Dataset records

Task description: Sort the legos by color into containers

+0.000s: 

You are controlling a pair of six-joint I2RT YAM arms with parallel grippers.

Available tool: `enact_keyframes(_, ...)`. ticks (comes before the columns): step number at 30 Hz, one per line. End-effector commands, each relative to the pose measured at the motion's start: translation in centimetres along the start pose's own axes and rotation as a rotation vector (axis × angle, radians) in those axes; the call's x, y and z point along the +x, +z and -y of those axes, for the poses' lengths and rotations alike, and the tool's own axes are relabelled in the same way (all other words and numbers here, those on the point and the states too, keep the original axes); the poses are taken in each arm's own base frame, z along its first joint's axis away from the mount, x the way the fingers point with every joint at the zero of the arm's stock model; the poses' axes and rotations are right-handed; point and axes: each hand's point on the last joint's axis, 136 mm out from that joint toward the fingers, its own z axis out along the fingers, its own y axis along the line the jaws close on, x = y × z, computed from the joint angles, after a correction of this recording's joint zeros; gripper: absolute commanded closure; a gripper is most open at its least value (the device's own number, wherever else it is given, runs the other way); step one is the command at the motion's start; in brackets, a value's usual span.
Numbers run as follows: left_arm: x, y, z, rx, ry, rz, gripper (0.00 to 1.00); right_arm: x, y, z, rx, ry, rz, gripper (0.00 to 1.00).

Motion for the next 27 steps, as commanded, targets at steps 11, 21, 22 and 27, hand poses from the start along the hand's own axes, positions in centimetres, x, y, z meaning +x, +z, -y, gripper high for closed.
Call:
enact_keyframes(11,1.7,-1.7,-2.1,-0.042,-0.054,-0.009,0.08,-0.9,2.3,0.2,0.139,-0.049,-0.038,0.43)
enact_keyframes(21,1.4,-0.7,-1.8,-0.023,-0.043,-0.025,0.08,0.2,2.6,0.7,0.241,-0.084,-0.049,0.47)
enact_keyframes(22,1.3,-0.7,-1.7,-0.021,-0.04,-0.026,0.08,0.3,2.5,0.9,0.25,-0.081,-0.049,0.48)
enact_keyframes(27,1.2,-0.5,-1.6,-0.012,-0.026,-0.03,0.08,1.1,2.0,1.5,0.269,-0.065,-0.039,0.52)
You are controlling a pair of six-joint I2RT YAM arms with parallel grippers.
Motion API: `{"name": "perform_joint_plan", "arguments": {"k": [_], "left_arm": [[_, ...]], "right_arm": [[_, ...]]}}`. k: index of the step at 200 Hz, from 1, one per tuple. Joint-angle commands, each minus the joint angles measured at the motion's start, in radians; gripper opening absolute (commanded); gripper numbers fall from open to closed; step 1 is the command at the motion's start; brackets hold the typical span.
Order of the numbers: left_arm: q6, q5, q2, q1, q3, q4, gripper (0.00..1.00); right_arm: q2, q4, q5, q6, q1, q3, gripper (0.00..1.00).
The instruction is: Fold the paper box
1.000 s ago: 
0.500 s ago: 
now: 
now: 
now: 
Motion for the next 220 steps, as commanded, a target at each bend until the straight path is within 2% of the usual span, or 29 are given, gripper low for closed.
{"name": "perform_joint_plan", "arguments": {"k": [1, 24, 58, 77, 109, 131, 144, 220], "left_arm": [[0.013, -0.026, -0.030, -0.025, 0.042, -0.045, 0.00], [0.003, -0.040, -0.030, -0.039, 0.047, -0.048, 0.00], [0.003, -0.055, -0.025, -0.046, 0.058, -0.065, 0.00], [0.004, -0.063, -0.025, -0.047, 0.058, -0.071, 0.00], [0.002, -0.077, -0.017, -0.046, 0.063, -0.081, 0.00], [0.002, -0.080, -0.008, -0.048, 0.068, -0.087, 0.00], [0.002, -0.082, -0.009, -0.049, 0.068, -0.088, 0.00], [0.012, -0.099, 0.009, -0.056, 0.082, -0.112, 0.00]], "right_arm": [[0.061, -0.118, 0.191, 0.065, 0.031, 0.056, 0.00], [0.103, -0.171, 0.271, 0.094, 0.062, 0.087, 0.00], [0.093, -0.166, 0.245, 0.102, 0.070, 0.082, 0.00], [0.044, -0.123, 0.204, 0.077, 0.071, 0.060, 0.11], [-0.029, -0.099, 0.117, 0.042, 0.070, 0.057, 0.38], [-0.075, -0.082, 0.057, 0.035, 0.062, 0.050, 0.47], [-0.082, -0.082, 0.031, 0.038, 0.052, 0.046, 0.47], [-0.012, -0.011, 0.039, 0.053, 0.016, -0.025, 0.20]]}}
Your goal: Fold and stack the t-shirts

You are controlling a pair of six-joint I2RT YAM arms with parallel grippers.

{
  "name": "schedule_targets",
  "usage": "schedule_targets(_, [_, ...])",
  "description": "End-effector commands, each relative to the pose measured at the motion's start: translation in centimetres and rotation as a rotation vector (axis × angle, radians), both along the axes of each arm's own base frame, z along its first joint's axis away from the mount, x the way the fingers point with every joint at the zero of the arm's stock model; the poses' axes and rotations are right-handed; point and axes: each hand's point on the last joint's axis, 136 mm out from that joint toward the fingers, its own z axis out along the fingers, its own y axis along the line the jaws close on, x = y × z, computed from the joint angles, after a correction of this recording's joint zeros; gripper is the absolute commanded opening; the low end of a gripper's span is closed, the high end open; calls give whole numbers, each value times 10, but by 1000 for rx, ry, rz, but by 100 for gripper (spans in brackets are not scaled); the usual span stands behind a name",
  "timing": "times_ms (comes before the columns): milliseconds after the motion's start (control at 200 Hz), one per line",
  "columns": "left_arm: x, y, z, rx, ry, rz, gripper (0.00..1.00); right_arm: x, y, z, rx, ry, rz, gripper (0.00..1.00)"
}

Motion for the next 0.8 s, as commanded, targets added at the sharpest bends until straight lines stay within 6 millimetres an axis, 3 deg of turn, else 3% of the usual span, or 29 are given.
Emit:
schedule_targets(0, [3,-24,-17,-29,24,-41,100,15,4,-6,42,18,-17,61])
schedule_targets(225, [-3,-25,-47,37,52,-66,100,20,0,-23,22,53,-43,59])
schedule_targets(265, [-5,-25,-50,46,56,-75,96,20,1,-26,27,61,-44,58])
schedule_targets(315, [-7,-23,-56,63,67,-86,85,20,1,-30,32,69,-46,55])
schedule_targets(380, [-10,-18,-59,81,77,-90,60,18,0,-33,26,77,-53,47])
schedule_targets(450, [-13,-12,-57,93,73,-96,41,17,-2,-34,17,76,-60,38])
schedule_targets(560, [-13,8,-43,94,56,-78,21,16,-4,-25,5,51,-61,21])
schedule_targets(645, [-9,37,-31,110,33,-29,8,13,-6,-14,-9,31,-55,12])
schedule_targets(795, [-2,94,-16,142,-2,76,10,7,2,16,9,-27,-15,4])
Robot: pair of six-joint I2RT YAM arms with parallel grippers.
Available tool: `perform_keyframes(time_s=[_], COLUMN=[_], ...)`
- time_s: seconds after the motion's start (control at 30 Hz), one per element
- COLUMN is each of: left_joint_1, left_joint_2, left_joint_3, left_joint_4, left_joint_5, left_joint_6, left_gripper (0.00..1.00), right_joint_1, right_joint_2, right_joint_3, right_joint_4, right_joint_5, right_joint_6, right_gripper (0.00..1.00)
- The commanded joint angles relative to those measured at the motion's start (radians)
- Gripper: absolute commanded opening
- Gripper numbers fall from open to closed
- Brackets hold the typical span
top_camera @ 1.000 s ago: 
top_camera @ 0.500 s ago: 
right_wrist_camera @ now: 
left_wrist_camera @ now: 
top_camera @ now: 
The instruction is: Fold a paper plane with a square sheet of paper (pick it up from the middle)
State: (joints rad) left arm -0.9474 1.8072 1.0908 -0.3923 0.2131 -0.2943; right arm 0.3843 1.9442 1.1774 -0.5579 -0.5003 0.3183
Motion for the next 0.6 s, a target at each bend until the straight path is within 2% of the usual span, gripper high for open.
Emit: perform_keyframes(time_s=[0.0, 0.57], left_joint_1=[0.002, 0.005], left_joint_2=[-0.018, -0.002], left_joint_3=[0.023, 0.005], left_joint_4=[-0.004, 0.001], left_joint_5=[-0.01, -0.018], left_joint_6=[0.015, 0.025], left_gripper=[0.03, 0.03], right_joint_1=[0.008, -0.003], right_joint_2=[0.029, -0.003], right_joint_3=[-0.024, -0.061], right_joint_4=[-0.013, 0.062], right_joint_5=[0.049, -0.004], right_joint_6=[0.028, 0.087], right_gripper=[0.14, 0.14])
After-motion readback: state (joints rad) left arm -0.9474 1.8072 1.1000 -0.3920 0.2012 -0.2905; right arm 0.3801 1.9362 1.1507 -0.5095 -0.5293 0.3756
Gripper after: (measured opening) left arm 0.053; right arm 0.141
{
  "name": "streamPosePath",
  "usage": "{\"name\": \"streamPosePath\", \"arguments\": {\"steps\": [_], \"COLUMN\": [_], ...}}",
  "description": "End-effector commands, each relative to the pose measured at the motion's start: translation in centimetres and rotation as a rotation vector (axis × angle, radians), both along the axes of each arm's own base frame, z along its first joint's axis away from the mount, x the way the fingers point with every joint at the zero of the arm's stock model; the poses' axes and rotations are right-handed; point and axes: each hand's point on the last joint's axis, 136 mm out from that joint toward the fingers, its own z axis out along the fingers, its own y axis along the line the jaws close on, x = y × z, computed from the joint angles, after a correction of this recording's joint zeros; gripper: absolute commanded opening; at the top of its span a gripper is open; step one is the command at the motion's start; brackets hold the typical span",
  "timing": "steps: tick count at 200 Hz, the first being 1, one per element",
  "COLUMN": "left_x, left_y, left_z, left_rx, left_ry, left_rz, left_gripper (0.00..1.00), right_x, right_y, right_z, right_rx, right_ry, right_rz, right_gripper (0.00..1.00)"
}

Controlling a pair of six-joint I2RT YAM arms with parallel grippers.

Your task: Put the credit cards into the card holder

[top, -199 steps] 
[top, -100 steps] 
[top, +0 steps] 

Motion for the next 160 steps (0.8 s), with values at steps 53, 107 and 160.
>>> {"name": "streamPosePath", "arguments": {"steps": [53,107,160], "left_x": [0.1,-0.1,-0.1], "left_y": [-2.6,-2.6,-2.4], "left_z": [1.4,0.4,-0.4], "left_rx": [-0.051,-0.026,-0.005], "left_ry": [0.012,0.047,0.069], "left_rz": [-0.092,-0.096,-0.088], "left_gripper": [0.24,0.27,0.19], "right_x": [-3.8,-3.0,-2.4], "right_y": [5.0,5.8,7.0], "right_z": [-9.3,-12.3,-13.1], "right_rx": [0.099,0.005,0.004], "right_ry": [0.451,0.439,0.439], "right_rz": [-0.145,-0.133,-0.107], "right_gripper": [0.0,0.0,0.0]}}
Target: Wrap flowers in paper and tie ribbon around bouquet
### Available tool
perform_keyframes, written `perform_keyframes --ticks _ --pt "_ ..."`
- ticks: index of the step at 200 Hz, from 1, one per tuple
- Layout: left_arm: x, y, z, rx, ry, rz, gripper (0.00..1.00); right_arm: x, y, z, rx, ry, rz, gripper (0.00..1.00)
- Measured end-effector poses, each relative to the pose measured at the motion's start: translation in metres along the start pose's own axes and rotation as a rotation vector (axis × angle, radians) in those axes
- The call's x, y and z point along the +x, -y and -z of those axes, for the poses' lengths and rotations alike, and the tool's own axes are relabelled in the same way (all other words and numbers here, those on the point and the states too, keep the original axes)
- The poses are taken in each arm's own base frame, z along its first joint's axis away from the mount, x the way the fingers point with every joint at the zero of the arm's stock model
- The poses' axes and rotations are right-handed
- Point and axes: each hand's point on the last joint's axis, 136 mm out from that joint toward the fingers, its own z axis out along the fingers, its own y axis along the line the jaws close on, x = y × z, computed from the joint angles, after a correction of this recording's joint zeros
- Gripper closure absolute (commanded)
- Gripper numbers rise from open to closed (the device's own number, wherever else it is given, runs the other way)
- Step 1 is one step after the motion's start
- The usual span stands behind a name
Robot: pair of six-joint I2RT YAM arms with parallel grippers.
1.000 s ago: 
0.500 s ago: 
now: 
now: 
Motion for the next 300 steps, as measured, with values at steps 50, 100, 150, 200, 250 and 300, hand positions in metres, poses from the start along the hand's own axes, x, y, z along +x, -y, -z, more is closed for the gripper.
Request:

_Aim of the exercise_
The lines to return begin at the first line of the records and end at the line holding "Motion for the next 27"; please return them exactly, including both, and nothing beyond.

_Solution to the exercise_
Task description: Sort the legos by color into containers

+0.000s: 

You are controlling a pair of six-joint I2RT YAM arms with parallel grippers.

Available tool: `enact_keyframes(_, ...)`. ticks (comes before the columns): step number at 30 Hz, one per line. End-effector commands, each relative to the pose measured at the motion's start: translation in centimetres along the start pose's own axes and rotation as a rotation vector (axis × angle, radians) in those axes; the call's x, y and z point along the +x, +z and -y of those axes, for the poses' lengths and rotations alike, and the tool's own axes are relabelled in the same way (all other words and numbers here, those on the point and the states too, keep the original axes); the poses are taken in each arm's own base frame, z along its first joint's axis away from the mount, x the way the fingers point with every joint at the zero of the arm's stock model; the poses' axes and rotations are right-handed; point and axes: each hand's point on the last joint's axis, 136 mm out from that joint toward the fingers, its own z axis out along the fingers, its own y axis along the line the jaws close on, x = y × z, computed from the joint angles, after a correction of this recording's joint zeros; gripper: absolute commanded closure; a gripper is most open at its least value (the device's own number, wherever else it is given, runs the other way); step one is the command at the motion's start; in brackets, a value's usual span.
Numbers run as follows: left_arm: x, y, z, rx, ry, rz, gripper (0.00 to 1.00); right_arm: x, y, z, rx, ry, rz, gripper (0.00 to 1.00).

Motion for the next 27 steps, as commanded, targets at steps 11, 21, 22 and 27, hand poses from the start along the hand's own axes, positions in centimetres, x, y, z meaning +x, +z, -y, gripper high for closed.

This completes the requested output.